Předběžná náplň práce v anglickém jazyce
(1) Motivation
Integration of phylogenetic and ecological research represents one of the most promising challenges in contemporary biology. The growing amount of molecular data, publicly
accessible databases of species distributions and life histories pose novel and highly intriguing biological questions. By combining the approaches of biogeography,
phylogenetics, and statistics, we can address these novel questions and gain a more profound insight in the phenomena that have long attracted biologists’ attention (e.g. biodiversity
gradients, rates of diversification, evolution of life histories). However, bringing all this available information together often is a challenging task. For instance, biogeographic data
are generally strongly spatially autocorrelated while data on species traits are phylogenetically dependent. In these cases, conventional statistics cannot be applied, and the
correlation structure in the data must be taken into account.
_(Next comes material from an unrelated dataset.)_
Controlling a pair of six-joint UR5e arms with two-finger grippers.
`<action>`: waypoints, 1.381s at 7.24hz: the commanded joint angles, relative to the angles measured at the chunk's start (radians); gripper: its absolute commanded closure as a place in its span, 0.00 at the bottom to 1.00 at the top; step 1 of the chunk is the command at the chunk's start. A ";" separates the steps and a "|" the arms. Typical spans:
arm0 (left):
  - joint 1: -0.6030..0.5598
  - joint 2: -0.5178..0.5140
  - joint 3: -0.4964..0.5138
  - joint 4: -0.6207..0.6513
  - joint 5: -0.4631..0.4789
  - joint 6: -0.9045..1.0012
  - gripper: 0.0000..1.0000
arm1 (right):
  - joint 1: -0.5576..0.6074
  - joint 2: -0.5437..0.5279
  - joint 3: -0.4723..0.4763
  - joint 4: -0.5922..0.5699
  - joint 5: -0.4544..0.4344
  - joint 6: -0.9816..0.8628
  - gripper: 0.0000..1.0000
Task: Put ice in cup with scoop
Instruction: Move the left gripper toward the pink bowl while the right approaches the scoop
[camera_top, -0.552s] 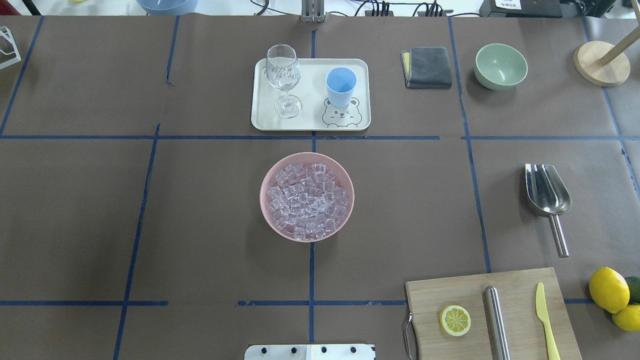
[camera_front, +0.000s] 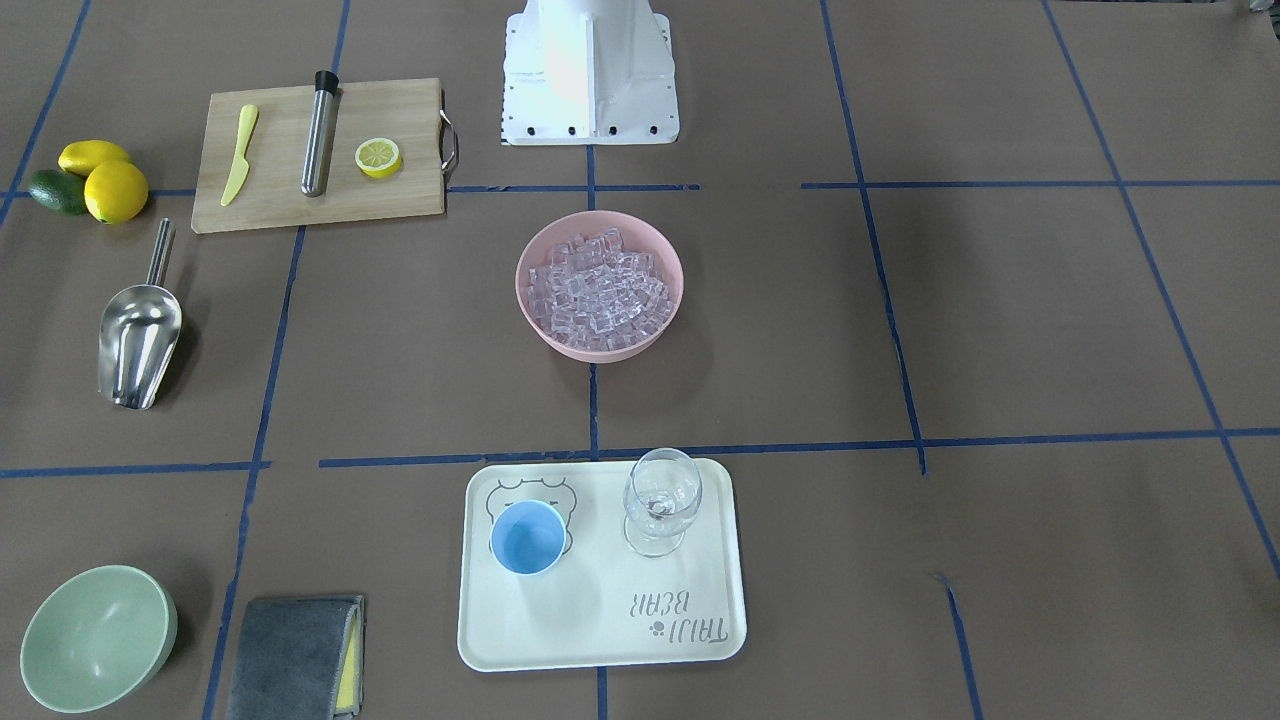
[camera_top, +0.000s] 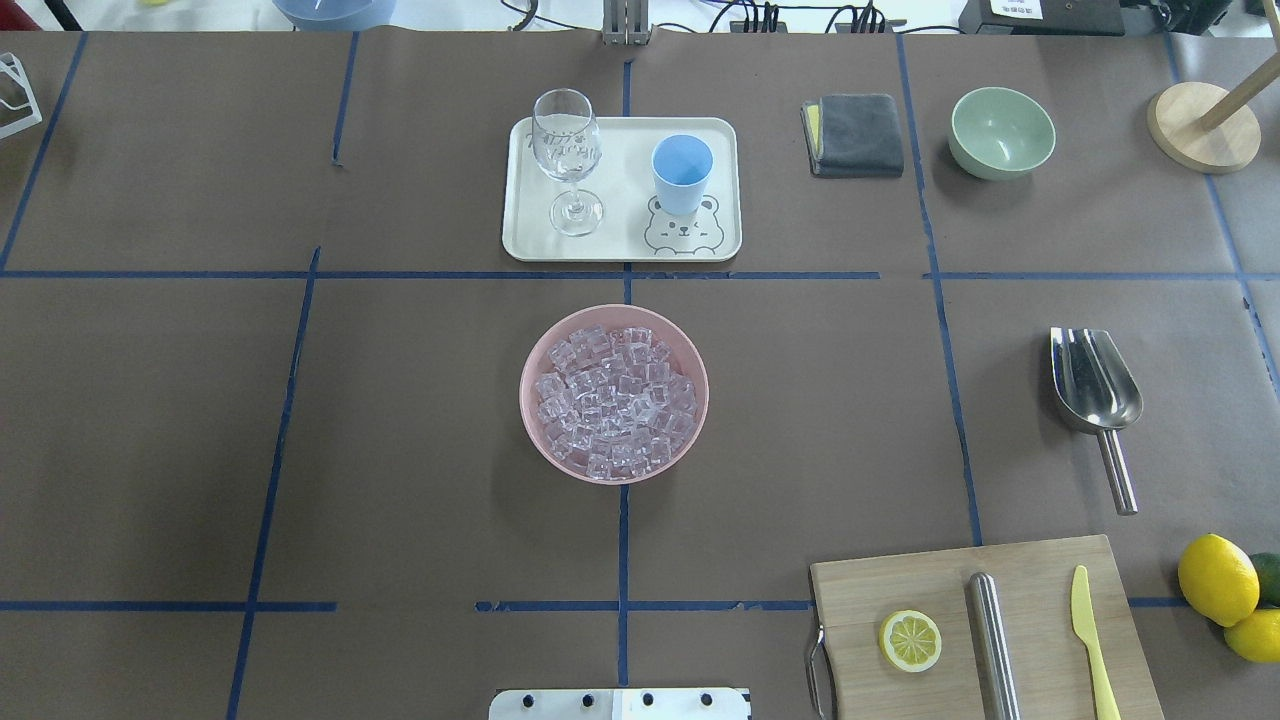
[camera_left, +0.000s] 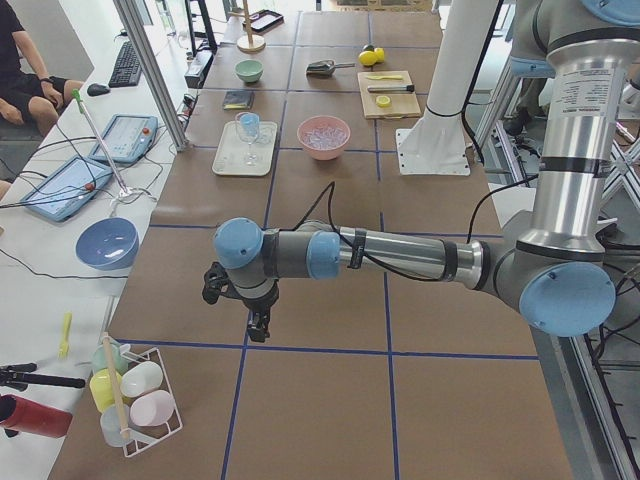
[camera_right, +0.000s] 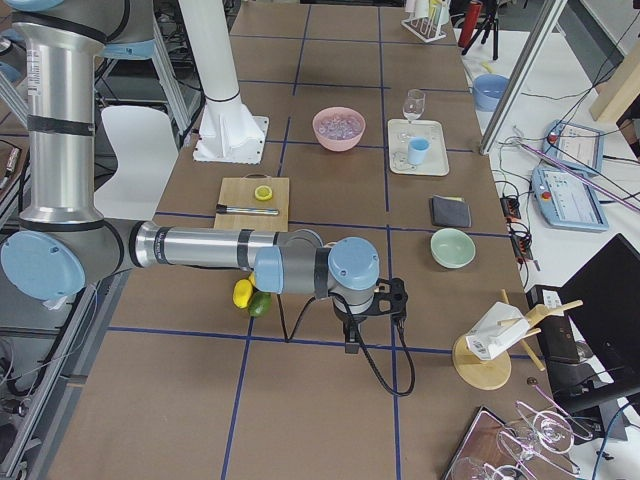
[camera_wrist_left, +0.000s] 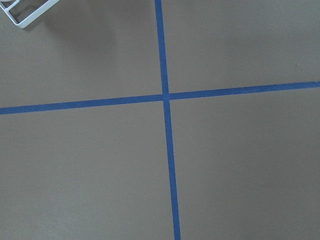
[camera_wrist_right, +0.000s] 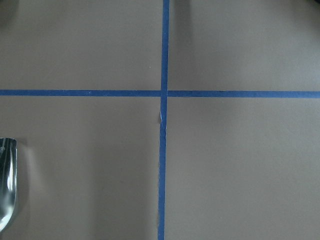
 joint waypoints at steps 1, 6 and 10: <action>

Reconstruction of ancestral states, analyses of evolutionary diversification, inference of speciation and extinction events,
reconstructing historical dispersals and vicariance, all these critical approaches call for specific analyses that explicitly incorporate evolutionary models and/or spatial
autocorrelation. Therefore, a number of novel methods have been designed recently in order to address these effects within likelihood and Bayesian frameworks.

(2) Objectives
The dissertation will critically summarize these progressive methods which currently emerge in the field of evolutionary ecology. The primary focus of the dissertation will be the analyses
that combine phylogenetic data and GIS: advanced evolutionary comparative analyses (PVR, GLS), analyses of diversification rates (LASER, GEIGER), historical biogeography
(LAGRANGE, DIVA), trait evolution (PIC, ACE, JUMP). Individual methods will be introduced and their advantages as well as pitfalls critically discussed. Selected methods will
be applied to specific biological problems that are in the spotlight of current ecological and evolutionary research (e.g. analysis of mechanistic determinants of biodiversity patterns,
niche evolution and niche conservatism, analysis of evolutionary diversification, reconstruction of life -histories).

(3) Methods
Modern methods of comparative evolutionary analysis, historical biogeography, trait evolution, species distribution modeling, diversification analysis will be employed. The
methods are implemented in relevant ‘R’ packages, such as ape, ouch, phytools, dismo, diversitree, etc. Mr. Machac is skilled in statistics and R programming. Computationally
exhaustive algorithms will be executed at the MetaCentrum computer cluster.